Brief
Output the lines below from the one containing "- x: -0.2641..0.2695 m" through the end of the listing, inclusive, exactly as they appear, and nothing further.

Collected material

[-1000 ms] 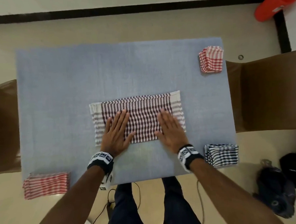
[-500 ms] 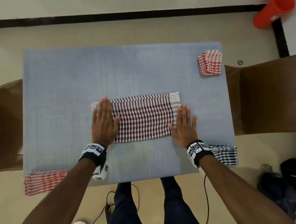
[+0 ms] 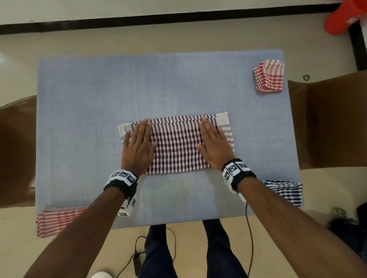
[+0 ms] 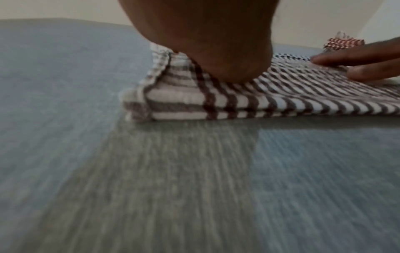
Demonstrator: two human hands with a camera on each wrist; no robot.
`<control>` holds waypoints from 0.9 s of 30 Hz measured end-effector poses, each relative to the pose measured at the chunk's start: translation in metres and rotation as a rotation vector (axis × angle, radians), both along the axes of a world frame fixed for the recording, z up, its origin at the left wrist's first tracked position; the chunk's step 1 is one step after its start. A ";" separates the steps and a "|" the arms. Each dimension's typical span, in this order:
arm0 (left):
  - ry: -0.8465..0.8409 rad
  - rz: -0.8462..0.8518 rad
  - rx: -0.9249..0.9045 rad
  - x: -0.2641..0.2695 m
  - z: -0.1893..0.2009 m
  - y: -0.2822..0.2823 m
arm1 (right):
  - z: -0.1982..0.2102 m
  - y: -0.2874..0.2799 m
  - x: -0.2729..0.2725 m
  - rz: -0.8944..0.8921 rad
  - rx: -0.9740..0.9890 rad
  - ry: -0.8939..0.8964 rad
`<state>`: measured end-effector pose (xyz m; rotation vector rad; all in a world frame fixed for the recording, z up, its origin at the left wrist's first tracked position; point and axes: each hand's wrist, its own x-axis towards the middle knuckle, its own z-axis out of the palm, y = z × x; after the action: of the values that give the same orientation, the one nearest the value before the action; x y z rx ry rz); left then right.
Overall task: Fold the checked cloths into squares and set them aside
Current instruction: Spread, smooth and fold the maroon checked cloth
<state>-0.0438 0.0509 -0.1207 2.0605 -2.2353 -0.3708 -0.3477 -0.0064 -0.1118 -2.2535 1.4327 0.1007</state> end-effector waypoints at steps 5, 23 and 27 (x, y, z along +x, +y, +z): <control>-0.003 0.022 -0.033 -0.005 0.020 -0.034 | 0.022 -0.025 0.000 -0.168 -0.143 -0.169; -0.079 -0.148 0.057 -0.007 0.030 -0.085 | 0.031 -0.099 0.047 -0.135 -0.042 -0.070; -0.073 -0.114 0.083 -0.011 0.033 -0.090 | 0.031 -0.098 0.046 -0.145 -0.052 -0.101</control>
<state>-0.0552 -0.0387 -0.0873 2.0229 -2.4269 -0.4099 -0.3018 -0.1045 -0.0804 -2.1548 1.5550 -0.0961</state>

Task answer
  - x: -0.2641..0.2695 m
  - z: -0.1893..0.2009 m
  - y: -0.2822..0.2823 m
arm1 (right):
  - z: -0.1982..0.2102 m
  - y: -0.2874..0.2799 m
  - x: -0.2729..0.2725 m
  - rz: -0.8944..0.8921 rad
  - rx: -0.9740..0.9890 rad
  - ry: -0.8939..0.8964 rad
`<state>`: measured end-effector pose (xyz m; rotation vector rad; all in a world frame fixed for the recording, z up, its origin at the left wrist's first tracked position; point and axes: each hand's wrist, its own x-axis towards the middle knuckle, its own z-axis out of the palm, y = z × x; after the action: of the values that give the same orientation, the one nearest the value before the action; x y z rx ry rz); left then right.
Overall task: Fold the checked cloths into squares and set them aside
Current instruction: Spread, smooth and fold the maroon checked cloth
<state>-0.0438 0.0509 -0.1207 2.0605 -2.2353 -0.3708 -0.3477 -0.0064 -0.1118 -2.2535 1.4327 0.1007</state> end-effector waypoints at steps 5, 23 and 27 (x, y, z along +x, +y, +z): <control>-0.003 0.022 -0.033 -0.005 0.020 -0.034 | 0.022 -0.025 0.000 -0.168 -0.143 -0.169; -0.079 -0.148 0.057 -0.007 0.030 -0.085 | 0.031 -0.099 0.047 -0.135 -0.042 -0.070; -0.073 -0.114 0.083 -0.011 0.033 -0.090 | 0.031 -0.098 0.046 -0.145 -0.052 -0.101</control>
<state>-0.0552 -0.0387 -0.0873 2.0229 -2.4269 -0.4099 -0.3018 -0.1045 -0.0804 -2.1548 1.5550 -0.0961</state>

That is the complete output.